Thursday, July 25, 2013
Hoping for Good News
Scan results will be in today. I'm waiting anxiously by my phone to get the report. I'll post them as soon as I get clearance.
Monday, July 22, 2013
Bliss and Woe
And now? A summary of Lake Powell via iphone pictures...
Every trip to Lake Powell carries with it an abundance of blissful moments, however we almost always come back with at least a few tales of woe. Somehow, this year the bliss and the woe both reached an all time high.
bliss: After years of pep talks and bribes, the kids finally took to skiing. Watching them pop out of the water over and over again was a bit nostalgic.
woe: We forgot to check and see if the plug was in place before launching the boat. It wasn't, which made for an interesting first day.
bliss: Spent many hours on the deck of the houseboat with a cold drink and the worlds most entertaining humans.
woe: Said humans all assumed everyone else would bring Diet Coke. Consequently, nobody did. Diet Coke is something of a Lake Powell essential (I say that with my self-respect completely in tact thankyouverymuch). Red Vines too. Must have Red Vines.
bliss: Mom found us a choice spot to park the houseboat, complete with a big sandy beach, "kangaroos" (aka rabbits with ginormous ears), rocks to climb up and jump off of, and our very own stream.
woe: Mom threw out her back. Thankfully Dr. Mason managed the situation with Ibuprofen and some Hello Kitty ice packs (4 out of 5 doctors recommend them).
bliss: We roasted cinnamon rolls over the campfire while we discussed the meaning of the word ha-boob. My parents have never been so proud. And now you all know the intellectual well that is my family.
woe: We witnessed something of a, um, horrific...amphibian vs. campfire incident. Suffice it to say that frogs, if left unsupervised, will in fact jump directly into an open fire. Believe me. They will. We tried to cry. Really, we did. But it was too damn funny. Don't tell PETA.
You guys, this was the trip that will be talked about for the rest of forever. And the best part, aside from the frog jumping to his fiery death, was that cancer was nowhere to be seen. It was the first time in 7 months that our family felt like, well, our family (minus the ones who couldn't make it). Sure there were injuries, and crap that broke down, and kids we wanted to send out to sea. But those are the things we went home laughing about. Those are the things that have been missing over the past several months. Those are the things that make us a family.
Until next time.
Wednesday, July 10, 2013
Recovering...And Squirrel Watching
I'm not going to try and cough up a reason for my lack of updates. Seriously, I can't even think of a good excuse. But here's a picture my husband took of a squirrel eating a Butterfinger...
The excuse well has runneth dry. Obviously.
So. Chemo. For now, our boys are done. Dad officially finished chemo about a month ago, and Sam finished about 2 weeks ago. They'll both have scans in a few weeks to see exactly where they stand tumor-wise. We're really REALLY hoping that the chemo they've had has trampled their cancer crop fields for good. I can't tell you how awesome that would be. Like, miracle awesome. But until we know for sure, they're both just trying to recover from having received 6 months worth of cell killing infusions. You'd think that once chemo was over, life would just go on. I wish it could be that simple. I assure you, it is not.

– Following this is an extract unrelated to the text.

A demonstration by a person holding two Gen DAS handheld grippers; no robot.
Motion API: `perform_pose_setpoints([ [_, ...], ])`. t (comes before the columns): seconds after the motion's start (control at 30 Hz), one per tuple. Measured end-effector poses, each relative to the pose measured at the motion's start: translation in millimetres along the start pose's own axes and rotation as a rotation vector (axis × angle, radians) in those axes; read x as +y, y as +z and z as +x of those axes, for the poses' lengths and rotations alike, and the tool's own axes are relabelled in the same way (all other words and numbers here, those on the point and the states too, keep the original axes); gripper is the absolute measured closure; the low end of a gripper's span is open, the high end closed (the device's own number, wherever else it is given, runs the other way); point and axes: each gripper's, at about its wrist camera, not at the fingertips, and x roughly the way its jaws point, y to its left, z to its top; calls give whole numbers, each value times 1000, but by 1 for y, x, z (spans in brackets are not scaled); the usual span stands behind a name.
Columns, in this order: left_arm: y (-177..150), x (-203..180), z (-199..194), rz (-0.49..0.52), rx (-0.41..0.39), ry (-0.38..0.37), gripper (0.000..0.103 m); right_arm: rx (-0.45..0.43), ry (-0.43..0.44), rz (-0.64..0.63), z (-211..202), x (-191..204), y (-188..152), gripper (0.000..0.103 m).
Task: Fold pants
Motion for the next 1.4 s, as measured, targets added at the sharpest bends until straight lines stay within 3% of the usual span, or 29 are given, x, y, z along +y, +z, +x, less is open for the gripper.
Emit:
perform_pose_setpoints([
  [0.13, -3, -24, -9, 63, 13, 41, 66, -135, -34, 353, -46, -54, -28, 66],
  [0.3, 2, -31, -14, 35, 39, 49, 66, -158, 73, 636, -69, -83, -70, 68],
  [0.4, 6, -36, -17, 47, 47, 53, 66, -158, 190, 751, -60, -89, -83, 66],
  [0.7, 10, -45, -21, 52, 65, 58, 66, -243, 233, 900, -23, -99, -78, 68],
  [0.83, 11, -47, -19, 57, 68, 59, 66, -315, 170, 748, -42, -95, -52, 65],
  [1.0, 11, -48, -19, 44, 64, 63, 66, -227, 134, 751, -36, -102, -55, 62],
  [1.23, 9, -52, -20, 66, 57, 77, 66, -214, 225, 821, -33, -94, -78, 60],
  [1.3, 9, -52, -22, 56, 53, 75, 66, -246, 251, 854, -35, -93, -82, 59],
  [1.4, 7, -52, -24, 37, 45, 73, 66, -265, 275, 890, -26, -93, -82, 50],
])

First of all, you've got the side effects from all those drugs. Side effects that have built up over time, which makes them exponentionally more hideous to deal with. Secondly, and this might be the worst part, you've got the worry. Worry about whether or not the cancer is really gone. Worry about whether or not the side effects will be long term issues. Worry about whether or not your body can take over the job of eliminating those pesky wayward cells like it's supposed to. You don't necessarily trust it's ability to perform that seemingly simple task anymore. Sometimes I catch myself giving Sam's and Dad's lymph nodes the "mom" look. You know, that look of death you give your kids when they're screwing around. The one that doesn't require any words whatsoever. The one that could melt steel with it's laser precision. I wonder if lymph nodes respond better to that look than kids do. Let's hope so.
The good news is that energy levels and appetites are improving. Slowly. More slowly in Dad's case. But considering the strength of the chemo he had, a slower recovery is definitely to be expected. We went up to Park City for the 4th of July, and just in the 4 days we were there, I noticed a definite improvement. I'm starting to realize that it's kind of a 2 steps forward, 1 step back type of thing. One morning I caught him riding up a mountain on his bike though, so maybe he took 3 steps forward last weekend. And the hair! The hair is coming in so nicely. Sam has already reached his normal state of brillo pad-ness, and Dad's head is looking like a giant grey tennis ball. I think he's secretly hoping that his leg hair won't grow back. Not me. I'm so not cool with my dad having sexier legs than me. SO not cool.
Things are getting better. Things are getting more normal. I mean, not that we were ever very normal, but we're getting closer to our version of normal than we've been for a very long time. It feels good.
Proof of our normal-ness...
Lake Powell is next on the agenda. Perfect place to be right before the PET scan that will determine the next 6 months of your life.